*** Opening of Material provided ***

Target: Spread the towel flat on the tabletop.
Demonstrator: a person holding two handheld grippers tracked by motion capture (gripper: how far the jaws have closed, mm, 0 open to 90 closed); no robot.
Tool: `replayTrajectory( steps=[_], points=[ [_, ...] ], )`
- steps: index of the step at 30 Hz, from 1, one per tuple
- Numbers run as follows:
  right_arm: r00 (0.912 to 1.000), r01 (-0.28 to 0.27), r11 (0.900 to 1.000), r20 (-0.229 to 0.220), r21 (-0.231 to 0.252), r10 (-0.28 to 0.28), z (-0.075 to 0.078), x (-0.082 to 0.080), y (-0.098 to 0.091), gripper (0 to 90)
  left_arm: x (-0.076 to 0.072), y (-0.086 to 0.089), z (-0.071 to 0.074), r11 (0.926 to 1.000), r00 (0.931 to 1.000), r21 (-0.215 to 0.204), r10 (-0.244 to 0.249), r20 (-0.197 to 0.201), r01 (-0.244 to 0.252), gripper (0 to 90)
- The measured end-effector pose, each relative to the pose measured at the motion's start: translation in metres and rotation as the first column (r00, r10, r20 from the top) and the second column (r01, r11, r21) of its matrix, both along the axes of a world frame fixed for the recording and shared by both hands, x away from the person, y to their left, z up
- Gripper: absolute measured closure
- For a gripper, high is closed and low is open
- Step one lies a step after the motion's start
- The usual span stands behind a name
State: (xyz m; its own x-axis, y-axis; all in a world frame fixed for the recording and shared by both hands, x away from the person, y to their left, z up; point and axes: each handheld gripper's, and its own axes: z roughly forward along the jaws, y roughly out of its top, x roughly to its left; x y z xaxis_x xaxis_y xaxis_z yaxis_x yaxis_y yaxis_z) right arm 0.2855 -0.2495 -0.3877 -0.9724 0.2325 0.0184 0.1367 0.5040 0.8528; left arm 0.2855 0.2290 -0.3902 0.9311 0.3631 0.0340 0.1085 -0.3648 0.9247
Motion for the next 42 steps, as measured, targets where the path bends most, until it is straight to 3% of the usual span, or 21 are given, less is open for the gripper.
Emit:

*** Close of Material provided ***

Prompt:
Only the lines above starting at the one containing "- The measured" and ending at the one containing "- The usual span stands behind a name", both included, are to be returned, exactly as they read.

Output below:
- The measured end-effector pose, each relative to the pose measured at the motion's start: translation in metres and rotation as the first column (r00, r10, r20 from the top) and the second column (r01, r11, r21) of its matrix, both along the axes of a world frame fixed for the recording and shared by both hands, x away from the person, y to their left, z up
- Gripper: absolute measured closure
- For a gripper, high is closed and low is open
- Step one lies a step after the motion's start
- The usual span stands behind a name

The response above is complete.